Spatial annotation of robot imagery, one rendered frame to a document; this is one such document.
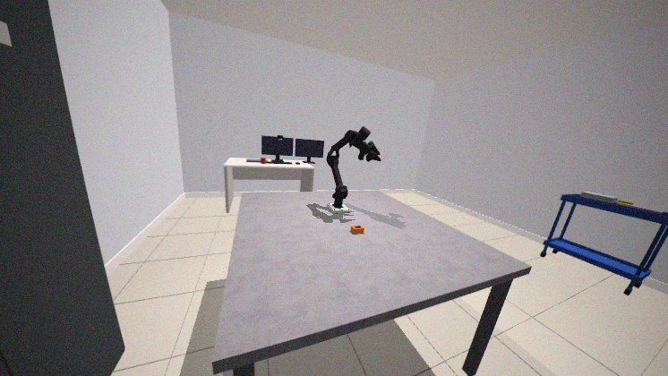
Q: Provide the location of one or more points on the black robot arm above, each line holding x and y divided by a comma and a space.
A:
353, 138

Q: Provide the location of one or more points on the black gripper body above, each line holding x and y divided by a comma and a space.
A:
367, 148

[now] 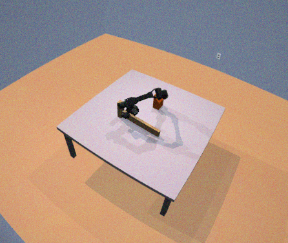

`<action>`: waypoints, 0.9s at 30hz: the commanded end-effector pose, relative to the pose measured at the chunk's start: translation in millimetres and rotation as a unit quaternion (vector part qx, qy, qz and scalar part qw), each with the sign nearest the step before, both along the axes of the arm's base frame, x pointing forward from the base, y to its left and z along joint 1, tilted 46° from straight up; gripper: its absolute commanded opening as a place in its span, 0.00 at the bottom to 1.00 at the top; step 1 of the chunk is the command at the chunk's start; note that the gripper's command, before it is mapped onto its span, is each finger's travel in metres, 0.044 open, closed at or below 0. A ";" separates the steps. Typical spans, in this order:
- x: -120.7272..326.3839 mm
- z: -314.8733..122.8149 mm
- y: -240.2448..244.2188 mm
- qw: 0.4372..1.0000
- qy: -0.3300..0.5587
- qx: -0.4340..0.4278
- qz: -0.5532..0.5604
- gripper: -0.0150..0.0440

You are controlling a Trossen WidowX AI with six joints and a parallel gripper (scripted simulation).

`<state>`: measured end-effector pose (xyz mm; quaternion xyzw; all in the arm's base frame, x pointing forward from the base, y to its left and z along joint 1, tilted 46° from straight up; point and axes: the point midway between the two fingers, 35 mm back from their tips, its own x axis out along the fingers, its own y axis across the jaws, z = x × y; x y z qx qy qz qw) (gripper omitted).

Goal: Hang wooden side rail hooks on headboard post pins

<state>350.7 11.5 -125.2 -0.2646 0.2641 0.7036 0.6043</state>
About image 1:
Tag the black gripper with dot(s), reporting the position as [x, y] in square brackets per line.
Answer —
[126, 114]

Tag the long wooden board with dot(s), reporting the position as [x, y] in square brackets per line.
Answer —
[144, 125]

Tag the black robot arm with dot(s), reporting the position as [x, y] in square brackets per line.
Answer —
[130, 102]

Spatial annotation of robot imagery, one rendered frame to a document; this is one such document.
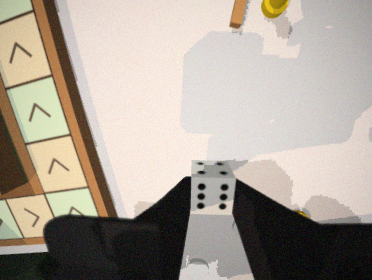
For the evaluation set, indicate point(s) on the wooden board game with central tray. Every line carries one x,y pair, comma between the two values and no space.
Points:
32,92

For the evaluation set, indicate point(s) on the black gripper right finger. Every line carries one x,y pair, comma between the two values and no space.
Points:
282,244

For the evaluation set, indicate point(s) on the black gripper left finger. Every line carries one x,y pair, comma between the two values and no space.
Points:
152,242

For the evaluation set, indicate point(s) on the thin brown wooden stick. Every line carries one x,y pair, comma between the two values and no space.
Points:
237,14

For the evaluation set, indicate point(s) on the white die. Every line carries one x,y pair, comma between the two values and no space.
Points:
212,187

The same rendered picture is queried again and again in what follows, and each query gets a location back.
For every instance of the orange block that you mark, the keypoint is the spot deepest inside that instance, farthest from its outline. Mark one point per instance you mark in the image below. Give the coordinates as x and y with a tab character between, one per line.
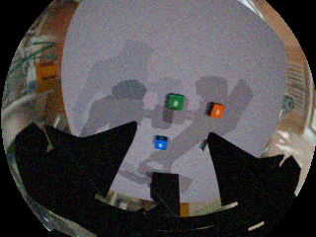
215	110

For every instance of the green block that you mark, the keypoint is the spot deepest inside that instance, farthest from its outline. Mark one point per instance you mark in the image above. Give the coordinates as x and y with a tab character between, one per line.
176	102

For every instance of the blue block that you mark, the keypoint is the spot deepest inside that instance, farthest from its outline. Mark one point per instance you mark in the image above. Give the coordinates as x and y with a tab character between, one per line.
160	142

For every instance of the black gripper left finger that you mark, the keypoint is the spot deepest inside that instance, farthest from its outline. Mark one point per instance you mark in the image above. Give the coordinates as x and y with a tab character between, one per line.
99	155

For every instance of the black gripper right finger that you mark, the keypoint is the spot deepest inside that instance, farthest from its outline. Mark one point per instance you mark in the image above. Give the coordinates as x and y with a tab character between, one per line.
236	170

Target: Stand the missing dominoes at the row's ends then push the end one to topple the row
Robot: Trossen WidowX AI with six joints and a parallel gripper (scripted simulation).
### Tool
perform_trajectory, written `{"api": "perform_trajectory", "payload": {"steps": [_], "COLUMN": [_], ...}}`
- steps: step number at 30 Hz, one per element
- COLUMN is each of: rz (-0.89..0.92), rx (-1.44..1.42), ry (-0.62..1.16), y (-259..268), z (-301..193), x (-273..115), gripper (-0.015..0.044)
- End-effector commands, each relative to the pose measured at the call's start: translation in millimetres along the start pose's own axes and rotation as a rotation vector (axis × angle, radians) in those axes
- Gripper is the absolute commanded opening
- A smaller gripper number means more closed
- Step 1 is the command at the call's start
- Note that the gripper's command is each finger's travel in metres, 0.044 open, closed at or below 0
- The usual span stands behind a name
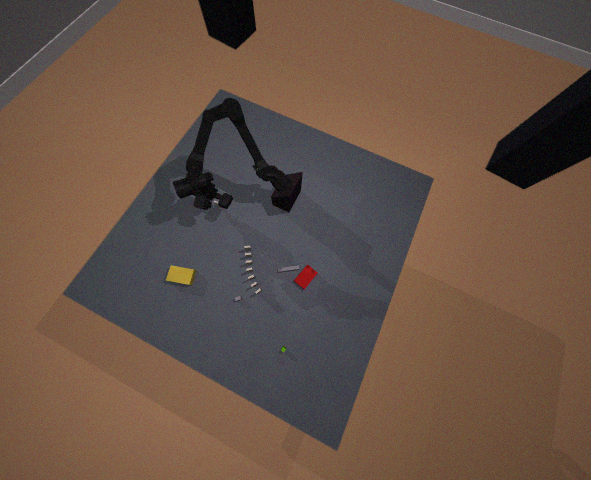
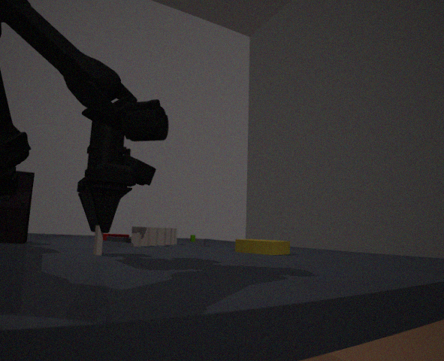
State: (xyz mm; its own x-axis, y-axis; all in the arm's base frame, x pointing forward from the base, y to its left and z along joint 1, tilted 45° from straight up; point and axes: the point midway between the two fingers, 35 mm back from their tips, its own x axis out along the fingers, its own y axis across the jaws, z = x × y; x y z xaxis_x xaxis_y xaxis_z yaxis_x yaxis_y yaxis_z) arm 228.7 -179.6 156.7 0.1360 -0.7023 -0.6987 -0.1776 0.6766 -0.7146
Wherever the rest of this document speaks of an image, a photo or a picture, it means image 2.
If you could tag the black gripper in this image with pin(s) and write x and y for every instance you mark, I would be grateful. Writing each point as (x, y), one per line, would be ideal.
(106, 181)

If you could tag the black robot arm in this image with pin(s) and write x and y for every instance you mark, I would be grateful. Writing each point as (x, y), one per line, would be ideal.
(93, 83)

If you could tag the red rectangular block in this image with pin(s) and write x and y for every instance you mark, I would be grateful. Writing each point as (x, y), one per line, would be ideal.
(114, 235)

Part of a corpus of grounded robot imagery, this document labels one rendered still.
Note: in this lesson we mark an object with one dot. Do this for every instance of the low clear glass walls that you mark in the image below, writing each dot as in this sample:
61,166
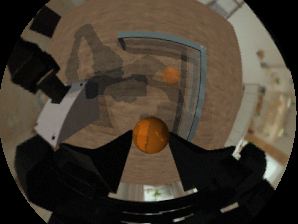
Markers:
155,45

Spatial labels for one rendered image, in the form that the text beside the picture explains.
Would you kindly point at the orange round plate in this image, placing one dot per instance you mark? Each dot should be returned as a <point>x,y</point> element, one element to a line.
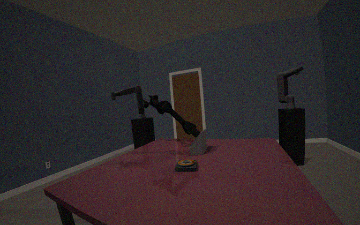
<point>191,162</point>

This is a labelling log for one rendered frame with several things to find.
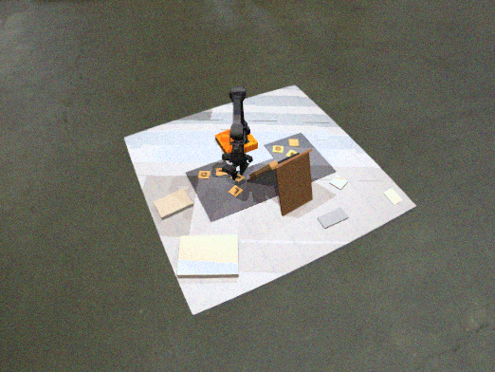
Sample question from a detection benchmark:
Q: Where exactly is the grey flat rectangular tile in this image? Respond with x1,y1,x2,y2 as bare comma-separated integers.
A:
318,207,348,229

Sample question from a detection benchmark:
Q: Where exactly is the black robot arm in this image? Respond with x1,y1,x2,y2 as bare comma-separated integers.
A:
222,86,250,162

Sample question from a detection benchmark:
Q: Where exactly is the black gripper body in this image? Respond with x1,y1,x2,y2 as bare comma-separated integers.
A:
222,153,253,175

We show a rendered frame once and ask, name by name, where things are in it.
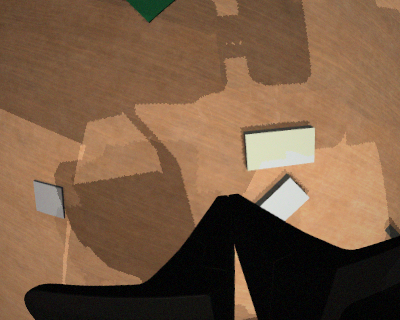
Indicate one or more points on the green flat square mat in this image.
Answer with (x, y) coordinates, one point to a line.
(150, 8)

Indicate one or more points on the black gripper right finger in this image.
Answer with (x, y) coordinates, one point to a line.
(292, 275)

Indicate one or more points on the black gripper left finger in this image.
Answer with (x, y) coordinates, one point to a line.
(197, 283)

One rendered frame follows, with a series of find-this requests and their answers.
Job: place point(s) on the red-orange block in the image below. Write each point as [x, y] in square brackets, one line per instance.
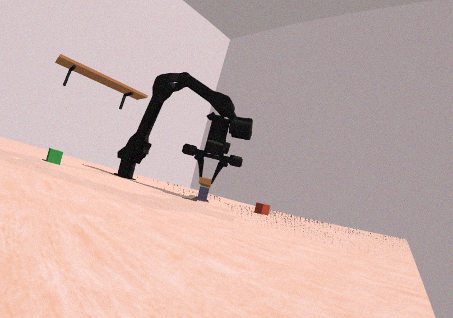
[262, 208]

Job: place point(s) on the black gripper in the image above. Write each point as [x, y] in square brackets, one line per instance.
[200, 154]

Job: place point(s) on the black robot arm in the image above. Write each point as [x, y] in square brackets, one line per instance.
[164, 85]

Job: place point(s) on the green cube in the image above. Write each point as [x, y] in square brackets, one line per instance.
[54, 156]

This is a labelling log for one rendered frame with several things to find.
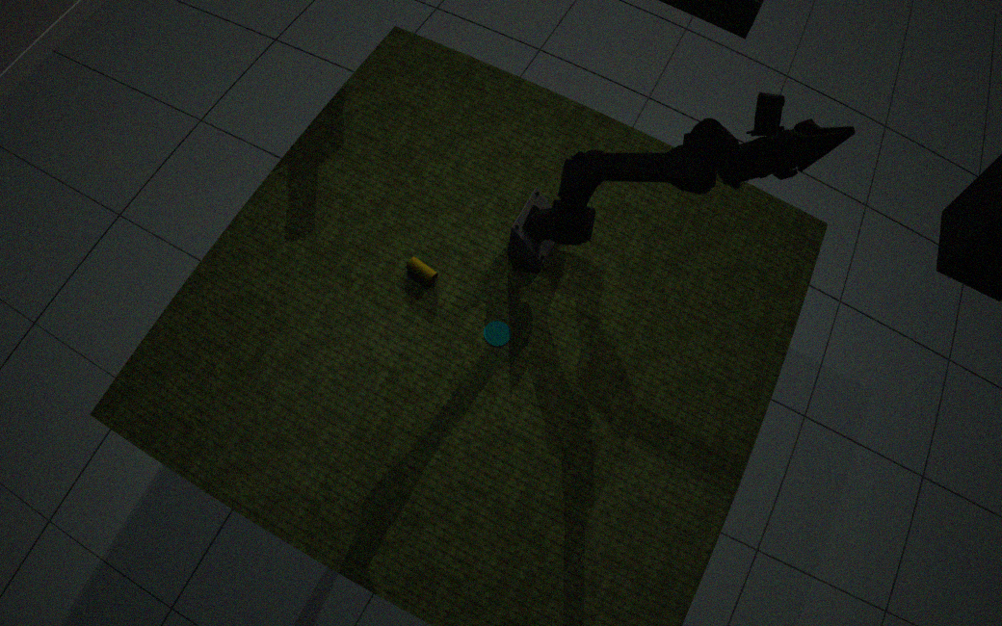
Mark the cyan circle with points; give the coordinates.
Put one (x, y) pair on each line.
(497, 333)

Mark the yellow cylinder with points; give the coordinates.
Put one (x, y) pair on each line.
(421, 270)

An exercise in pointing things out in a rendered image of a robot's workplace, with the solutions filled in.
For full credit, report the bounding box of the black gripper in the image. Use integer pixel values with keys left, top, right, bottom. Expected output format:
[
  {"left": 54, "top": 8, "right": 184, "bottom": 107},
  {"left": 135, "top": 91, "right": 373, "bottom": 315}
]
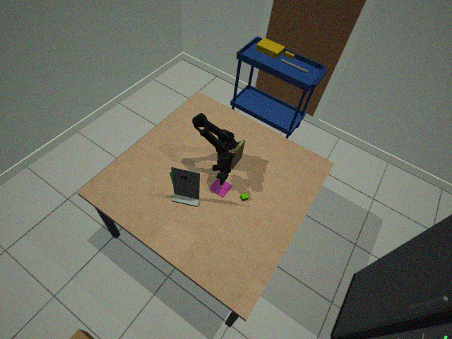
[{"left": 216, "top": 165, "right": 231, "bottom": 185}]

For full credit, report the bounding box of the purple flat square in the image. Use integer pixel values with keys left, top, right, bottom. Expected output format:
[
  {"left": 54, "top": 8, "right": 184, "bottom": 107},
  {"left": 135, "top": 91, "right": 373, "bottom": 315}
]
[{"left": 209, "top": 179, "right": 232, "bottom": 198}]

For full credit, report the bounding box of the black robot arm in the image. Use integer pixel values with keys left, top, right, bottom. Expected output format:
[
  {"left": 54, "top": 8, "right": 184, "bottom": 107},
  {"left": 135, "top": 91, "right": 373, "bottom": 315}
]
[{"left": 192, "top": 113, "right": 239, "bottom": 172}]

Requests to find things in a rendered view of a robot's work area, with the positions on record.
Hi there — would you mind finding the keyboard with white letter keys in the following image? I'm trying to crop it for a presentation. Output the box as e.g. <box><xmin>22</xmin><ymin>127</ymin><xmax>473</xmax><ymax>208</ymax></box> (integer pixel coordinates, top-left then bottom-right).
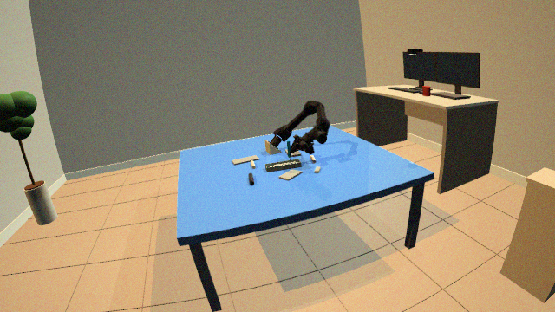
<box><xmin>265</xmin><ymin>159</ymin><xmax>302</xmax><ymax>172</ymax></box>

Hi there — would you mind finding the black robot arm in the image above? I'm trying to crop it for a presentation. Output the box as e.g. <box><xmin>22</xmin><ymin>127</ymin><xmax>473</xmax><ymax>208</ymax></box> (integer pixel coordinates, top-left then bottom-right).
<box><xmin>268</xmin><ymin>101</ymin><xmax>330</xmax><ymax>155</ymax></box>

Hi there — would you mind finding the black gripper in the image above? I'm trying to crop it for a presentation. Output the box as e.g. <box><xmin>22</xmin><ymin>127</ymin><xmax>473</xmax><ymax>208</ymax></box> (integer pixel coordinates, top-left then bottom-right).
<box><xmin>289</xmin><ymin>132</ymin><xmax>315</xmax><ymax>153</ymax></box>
* * * * *
§ What you are asked to do
Scan the records for the string "name" and report each line where it occurs.

§ Solution to this problem
- The usual span stands behind a name
We show a rendered frame once and ask, name by name, where things are in it.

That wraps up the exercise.